__What you will do__. Look below for the line containing "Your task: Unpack"; from there, print each line exactly up to and including the line containing "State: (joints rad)", and stop.
-- Source records follows --
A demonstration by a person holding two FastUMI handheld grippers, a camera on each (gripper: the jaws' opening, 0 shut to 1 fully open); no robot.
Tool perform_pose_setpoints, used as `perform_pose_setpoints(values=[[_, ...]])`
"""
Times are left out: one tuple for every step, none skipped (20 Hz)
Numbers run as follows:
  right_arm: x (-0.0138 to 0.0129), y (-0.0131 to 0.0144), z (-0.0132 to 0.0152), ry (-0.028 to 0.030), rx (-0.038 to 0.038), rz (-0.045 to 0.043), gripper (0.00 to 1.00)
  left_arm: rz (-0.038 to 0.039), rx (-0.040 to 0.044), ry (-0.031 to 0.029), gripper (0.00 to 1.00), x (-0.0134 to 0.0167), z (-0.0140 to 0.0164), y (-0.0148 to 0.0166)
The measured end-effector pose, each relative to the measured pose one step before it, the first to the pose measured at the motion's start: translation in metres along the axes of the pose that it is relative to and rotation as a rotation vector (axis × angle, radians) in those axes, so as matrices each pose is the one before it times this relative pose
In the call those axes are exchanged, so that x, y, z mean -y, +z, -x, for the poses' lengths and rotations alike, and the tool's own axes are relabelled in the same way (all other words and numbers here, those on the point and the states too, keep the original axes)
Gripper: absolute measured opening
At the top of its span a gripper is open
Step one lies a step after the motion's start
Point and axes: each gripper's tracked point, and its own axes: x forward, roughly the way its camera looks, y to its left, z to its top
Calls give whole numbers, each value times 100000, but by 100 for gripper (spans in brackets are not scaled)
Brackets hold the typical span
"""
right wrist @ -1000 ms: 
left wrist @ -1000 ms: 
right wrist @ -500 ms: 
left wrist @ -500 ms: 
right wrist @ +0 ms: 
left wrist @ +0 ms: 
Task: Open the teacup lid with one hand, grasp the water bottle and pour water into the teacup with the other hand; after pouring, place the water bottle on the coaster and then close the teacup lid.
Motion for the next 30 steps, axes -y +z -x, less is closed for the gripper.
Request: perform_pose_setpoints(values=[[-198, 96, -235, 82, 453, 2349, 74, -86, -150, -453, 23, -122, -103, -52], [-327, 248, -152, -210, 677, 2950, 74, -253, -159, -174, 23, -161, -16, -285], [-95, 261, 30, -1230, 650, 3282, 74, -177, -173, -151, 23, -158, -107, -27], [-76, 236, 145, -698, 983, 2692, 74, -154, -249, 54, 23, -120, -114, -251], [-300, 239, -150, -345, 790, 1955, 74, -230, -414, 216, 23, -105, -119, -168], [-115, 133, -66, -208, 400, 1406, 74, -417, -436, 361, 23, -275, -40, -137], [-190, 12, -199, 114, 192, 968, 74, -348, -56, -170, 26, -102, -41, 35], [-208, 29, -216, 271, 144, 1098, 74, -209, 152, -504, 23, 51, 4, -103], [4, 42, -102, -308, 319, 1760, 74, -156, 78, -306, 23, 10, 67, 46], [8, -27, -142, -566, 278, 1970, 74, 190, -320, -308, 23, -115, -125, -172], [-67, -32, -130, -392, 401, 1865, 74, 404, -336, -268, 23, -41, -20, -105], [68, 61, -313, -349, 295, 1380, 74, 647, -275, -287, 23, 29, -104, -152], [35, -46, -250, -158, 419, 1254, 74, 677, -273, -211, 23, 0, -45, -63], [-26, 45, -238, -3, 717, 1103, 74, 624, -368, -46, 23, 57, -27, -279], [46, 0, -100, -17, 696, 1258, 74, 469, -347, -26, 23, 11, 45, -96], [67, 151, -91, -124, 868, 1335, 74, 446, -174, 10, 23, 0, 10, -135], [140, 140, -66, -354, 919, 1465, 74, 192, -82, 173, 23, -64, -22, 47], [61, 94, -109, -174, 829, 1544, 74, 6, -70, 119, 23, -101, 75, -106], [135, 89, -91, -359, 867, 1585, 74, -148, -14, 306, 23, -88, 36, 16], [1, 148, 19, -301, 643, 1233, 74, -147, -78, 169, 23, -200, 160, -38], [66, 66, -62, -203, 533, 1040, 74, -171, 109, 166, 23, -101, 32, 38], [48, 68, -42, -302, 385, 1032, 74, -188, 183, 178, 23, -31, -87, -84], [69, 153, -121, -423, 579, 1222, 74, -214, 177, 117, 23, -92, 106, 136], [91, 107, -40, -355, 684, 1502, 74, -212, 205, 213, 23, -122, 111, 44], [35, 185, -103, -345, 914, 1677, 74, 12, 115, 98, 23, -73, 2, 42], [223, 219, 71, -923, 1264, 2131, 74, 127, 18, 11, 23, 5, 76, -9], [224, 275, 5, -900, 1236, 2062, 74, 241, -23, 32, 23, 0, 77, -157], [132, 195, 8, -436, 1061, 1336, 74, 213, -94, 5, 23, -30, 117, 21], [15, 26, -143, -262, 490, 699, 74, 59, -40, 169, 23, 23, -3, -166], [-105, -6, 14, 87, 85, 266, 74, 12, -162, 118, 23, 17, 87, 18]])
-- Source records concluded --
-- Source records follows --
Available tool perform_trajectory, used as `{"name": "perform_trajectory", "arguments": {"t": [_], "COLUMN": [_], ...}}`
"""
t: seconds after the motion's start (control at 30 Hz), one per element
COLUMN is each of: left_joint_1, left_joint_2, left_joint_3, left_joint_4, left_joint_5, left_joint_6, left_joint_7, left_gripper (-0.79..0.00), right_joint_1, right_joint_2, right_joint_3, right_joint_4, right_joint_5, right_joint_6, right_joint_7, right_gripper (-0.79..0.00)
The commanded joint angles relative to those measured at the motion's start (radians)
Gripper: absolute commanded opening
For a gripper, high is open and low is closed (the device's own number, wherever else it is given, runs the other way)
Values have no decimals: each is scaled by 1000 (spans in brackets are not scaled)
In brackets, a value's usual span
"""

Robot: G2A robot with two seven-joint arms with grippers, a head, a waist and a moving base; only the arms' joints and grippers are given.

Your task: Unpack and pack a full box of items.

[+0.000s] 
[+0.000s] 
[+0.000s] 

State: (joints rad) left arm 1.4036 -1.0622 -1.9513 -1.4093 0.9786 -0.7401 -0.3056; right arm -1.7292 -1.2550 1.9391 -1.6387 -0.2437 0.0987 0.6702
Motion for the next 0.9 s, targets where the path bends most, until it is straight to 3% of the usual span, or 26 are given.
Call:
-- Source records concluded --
__Solution to this task__.
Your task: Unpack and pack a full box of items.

[+0.000s] 
[+0.000s] 
[+0.000s] 

State: (joints rad) left arm 1.4036 -1.0622 -1.9513 -1.4093 0.9786 -0.7401 -0.3056; right arm -1.7292 -1.2550 1.9391 -1.6387 -0.2437 0.0987 0.6702

Work on this exercise is finished, so nothing remains.